Oct 04 2021

Mama’s Baby, Papa’s Maybe: How Misattributed Parentage and Other Challenges Can Complicate Your Investigative Genetic Genealogy Case

Genetic GenealogyForensic

DNA Doe Project is a nonprofit organization whose mission is to name the nameless – to identify John and Jane Does using investigative genetic genealogy. While the humanitarian efforts of the group are the primary focus, I am pleased to write this guest blog for our friends at ISHI to share knowledge and contribute to the field of forensic science.


Written by: cairenn binder, dna doe project



In my years working with the DNA Doe Project, one conclusion has been easy to reach: families are complicated. The practice of genetic genealogy regularly reveals surprises and secrets that were easily concealed just decades ago. Many of us on the DNA Doe Project team have solved our own family mysteries and misattributed parentage events using DNA. As a result of how frequently misattributed parentage is observed in our field, it is second nature for an investigative genetic genealogist to suspect it as soon as something in a case seems “off”. One such case inspired the poster I presented at ISHI 32 in Orlando, Florida: Mama’s Baby, Papa’s Maybe: How Misattributed Parentage and Other Challenges Can Complicate Your IGG Case.


The case, anonymized for privacy of the family, involved a young female homicide victim who had remained unidentified for many years. Initially, her DNA matches indicated that the case would be straightforward and quickly solved. Her top match was 1,710 centimorgans – later revealed to be a full aunt. However, the top match’s sibling, a male – now deceased, had never acknowledged paternity of a child born at the time that our Jane Doe would have been born. This was our first dead end of the case – we knew who Jane Doe’s father was, but had no way to identify her mother.

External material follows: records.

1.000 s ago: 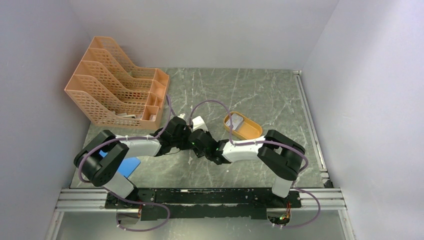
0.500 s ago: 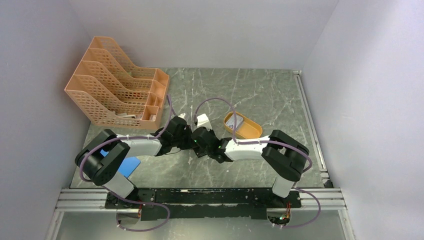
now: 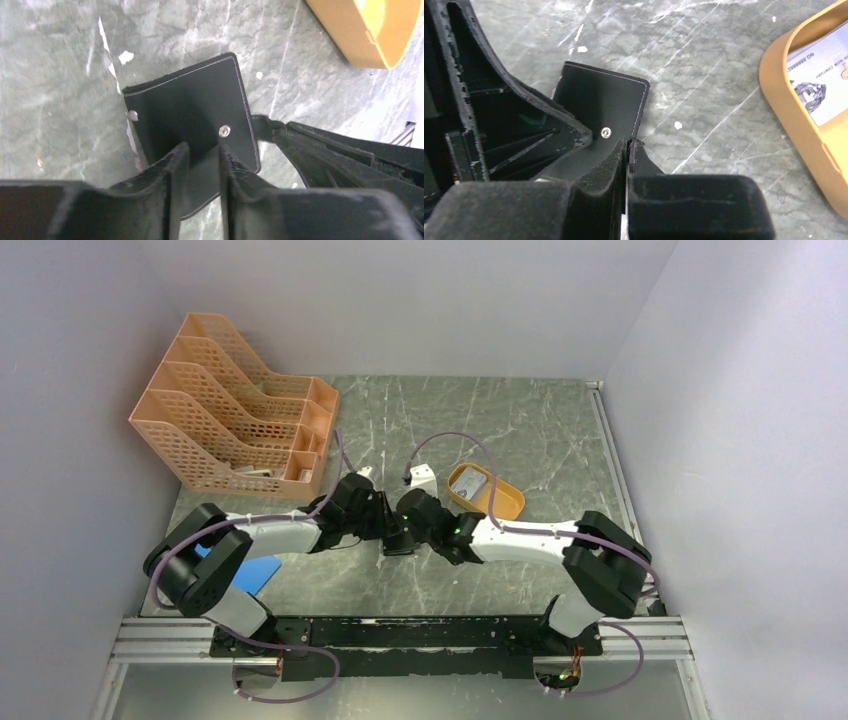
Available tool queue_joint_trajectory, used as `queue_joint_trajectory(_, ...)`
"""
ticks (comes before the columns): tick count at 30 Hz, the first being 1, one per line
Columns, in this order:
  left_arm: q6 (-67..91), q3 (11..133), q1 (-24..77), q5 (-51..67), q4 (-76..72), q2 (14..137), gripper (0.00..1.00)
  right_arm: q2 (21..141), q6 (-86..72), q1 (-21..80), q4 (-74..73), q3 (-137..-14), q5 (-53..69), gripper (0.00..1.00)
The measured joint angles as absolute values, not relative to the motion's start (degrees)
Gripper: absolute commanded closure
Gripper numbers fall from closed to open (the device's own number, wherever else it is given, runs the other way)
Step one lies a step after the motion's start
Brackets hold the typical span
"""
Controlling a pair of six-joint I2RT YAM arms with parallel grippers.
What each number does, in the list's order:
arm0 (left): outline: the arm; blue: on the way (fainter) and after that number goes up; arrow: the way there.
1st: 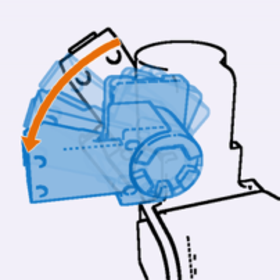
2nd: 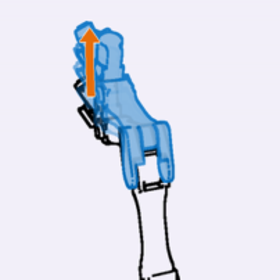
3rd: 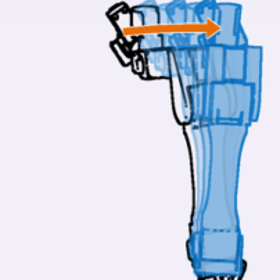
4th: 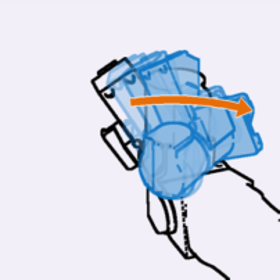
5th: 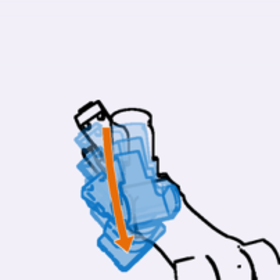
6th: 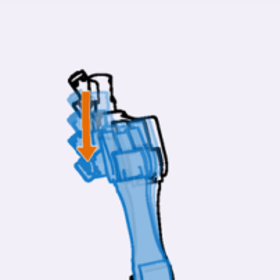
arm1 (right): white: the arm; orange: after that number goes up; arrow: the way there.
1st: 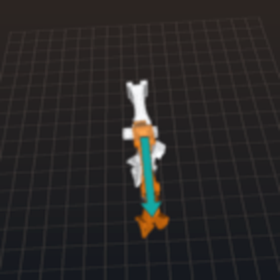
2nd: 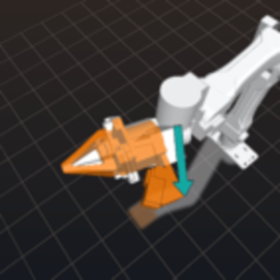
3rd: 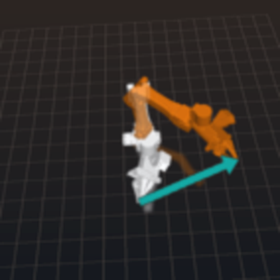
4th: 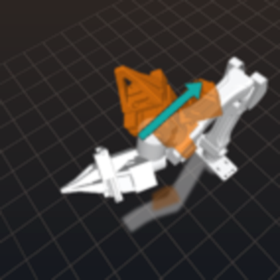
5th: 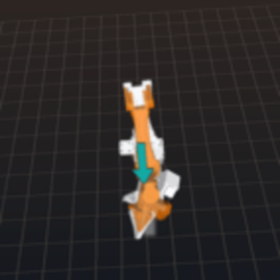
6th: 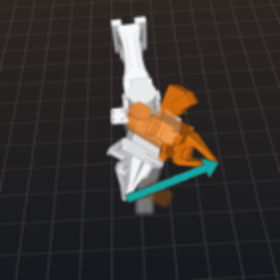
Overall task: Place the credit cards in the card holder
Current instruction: Open the card holder at the center of the board.
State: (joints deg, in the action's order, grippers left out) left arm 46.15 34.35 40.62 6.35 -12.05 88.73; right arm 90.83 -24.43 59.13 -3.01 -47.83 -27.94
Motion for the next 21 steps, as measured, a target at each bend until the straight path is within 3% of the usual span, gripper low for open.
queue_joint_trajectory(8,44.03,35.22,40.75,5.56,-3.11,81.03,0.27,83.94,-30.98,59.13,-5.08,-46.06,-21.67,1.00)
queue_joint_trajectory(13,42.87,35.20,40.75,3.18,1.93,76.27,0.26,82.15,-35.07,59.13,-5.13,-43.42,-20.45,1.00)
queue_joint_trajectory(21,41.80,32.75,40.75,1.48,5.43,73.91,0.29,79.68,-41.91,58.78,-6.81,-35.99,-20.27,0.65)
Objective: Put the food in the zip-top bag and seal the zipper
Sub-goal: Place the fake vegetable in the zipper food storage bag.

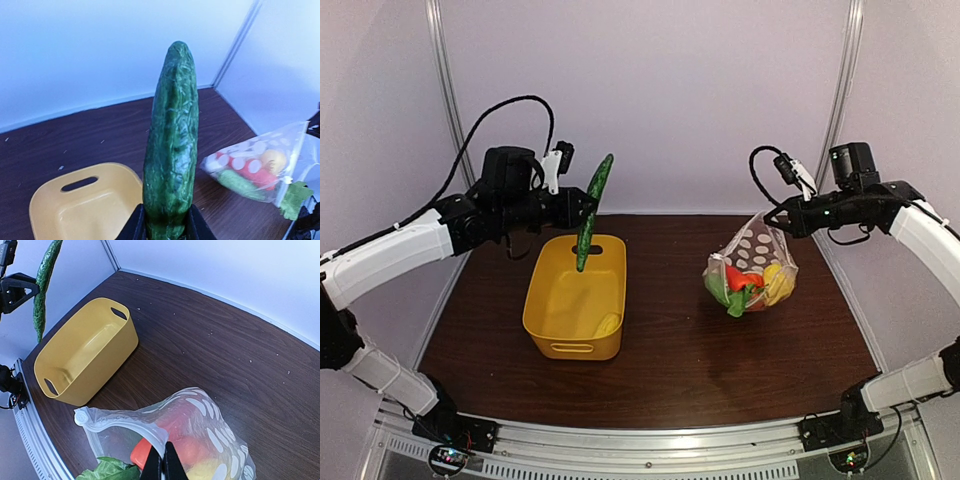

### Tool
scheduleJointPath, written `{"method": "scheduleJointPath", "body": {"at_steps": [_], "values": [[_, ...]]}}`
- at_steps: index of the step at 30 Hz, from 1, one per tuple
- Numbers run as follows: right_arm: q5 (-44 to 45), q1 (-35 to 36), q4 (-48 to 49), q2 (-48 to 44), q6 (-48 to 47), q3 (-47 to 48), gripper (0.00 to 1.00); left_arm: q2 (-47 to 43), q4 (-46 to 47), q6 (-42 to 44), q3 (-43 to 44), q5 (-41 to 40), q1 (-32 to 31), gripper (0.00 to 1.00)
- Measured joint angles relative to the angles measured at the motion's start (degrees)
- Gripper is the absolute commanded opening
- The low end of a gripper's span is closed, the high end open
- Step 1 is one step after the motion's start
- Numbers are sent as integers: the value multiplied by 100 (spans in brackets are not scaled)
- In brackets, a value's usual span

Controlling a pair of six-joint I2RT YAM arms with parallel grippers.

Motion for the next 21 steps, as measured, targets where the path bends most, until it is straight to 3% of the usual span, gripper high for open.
{"method": "scheduleJointPath", "body": {"at_steps": [11,16,21], "values": [[-796,0,-306,343,136,280,0,90,3532,597,-212,1460,-1335,0],[-1080,2,-286,345,352,280,0,966,5327,264,-186,1982,-1633,0],[-1311,2,-179,348,586,232,0,2063,5952,-72,79,2271,-1882,0]]}}
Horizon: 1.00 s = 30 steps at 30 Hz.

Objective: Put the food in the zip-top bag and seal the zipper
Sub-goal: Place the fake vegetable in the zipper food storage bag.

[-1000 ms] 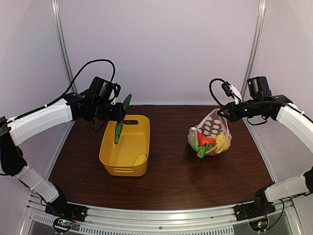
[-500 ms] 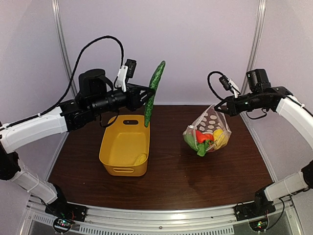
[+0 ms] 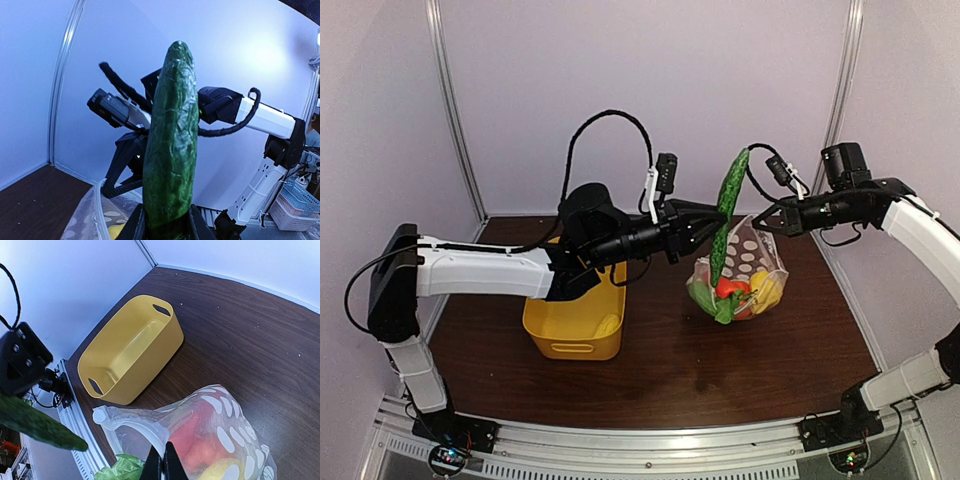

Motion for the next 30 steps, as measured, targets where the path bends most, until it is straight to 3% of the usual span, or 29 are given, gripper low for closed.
{"method": "scheduleJointPath", "body": {"at_steps": [8,14,20,30], "values": [[-179,0,278,13,295,-136,0,369,671,24,85,-15,-184,0],[-389,-2,374,103,498,-162,0,903,1104,717,640,-83,-243,0],[-671,-13,431,101,787,-162,0,1552,1569,1687,654,-68,-240,0],[-872,-68,496,-28,970,-190,0,1650,1309,2651,647,-297,-243,0]]}}
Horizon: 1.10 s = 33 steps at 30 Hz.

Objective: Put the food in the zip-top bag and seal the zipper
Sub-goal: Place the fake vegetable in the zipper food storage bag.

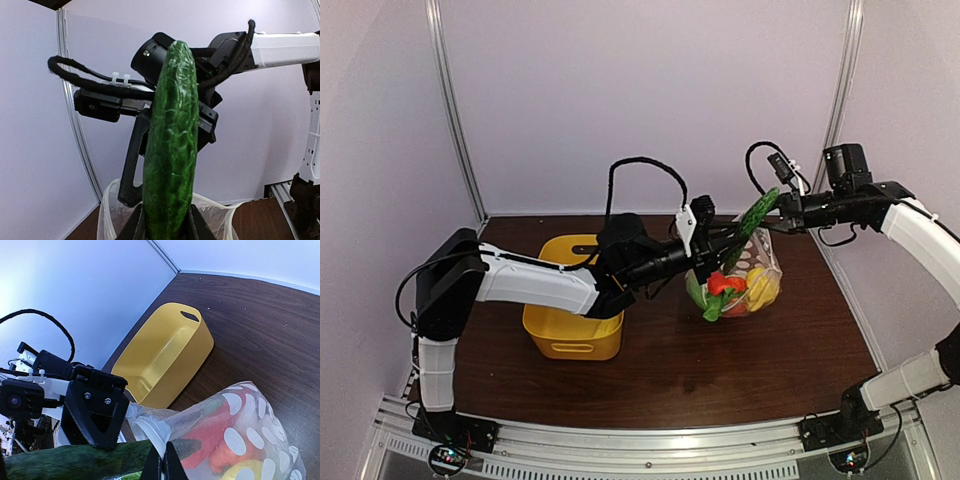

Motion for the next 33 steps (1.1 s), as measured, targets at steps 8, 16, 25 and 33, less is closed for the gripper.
{"method": "scheduleJointPath", "body": {"at_steps": [8,16,25,33], "values": [[-243,-66,125,-4,197,0,0,28,-136,566,-527,-455,2,15],[-509,-160,310,-4,433,0,0,251,-146,1169,-321,-807,2,67],[-835,-529,837,59,898,-68,0,-476,-586,1281,-442,-876,-2,84],[-785,-577,1062,229,922,-256,0,-2028,-752,546,-1027,-1394,-31,72]]}}
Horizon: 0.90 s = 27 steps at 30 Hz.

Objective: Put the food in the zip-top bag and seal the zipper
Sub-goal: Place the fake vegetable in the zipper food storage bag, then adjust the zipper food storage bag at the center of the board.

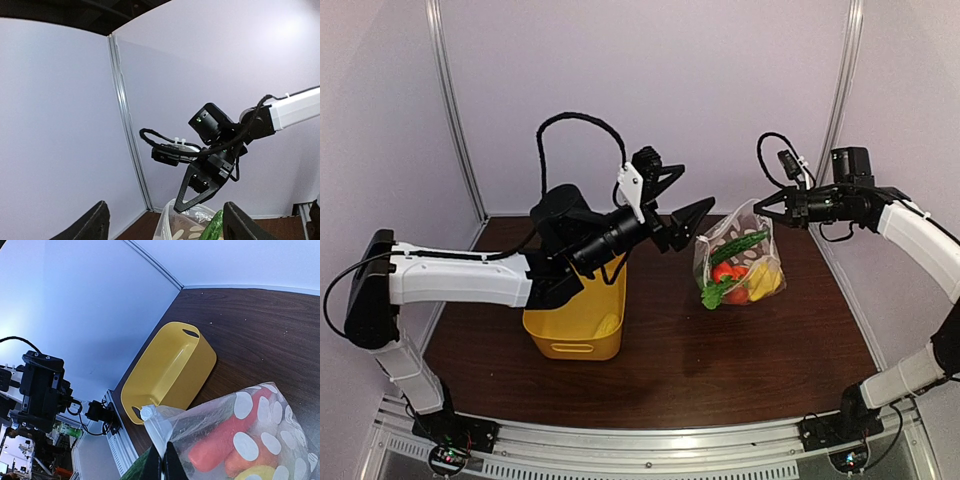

The next two top matches, unrelated to Jane Doe’s father, helped us to figure out Jane Doe’s maternal side. We focused on one particular couple who we knew, from DNA matches, to be a probable ancestor of Jane Doe. Since this couple had nine children, it was helpful that we knew Jane Doe’s mitochondrial DNA haplogroup. We used this information in comparison with one of the DNA matches to rule out some of the downlines, eliminating several of the children as potential ancestors of Jane Doe.



Upon voluntary target-testing of a descendant of the couple’s middle child, we identified the descendant as a half-aunt to our Jane Doe. Unfortunately, the woman provided our team with our second dead end. She divulged that her father, while in the military, had possibly fathered a child with a woman. However, her father was deceased and had never revealed the name of the woman. This was the second incidence of misattributed paternity in this Jane Doe case – two consecutive generations!



To solve the case, our team isolated Jane Doe’s maternal grandmother’s line by eliminating all DNA matches that matched her aunt and half-aunt. Working with the remaining matches provided us with common ancestor couples in the maternal line, which eventually led to identification of Jane Doe’s maternal grandmother. Her children were contacted by our law enforcement agency partners, leading quickly to Jane Doe’s identity.


While this case presented many challenges, it was also an excellent learning experience for our team. The challenges of the case required close collaboration with our law enforcement partners, who were tasked with speaking with potential family members and treading carefully where long-buried family secrets were involved. We applied new techniques in this case, including the use of the mitochondrial DNA haplogroup to eliminate descending matrilines. This technique has proven useful in other cases I have encountered since.


At DNA Doe Project, sharing our work is necessary to continue our growth and development. Our organization was the first ever to solve an unidentified decedent case using investigative genetic genealogy, and we continue to expand our reach with each passing year. With over sixty solved cases to date and many more in research, we hope to provide resolution to the thousands of families missing loved ones.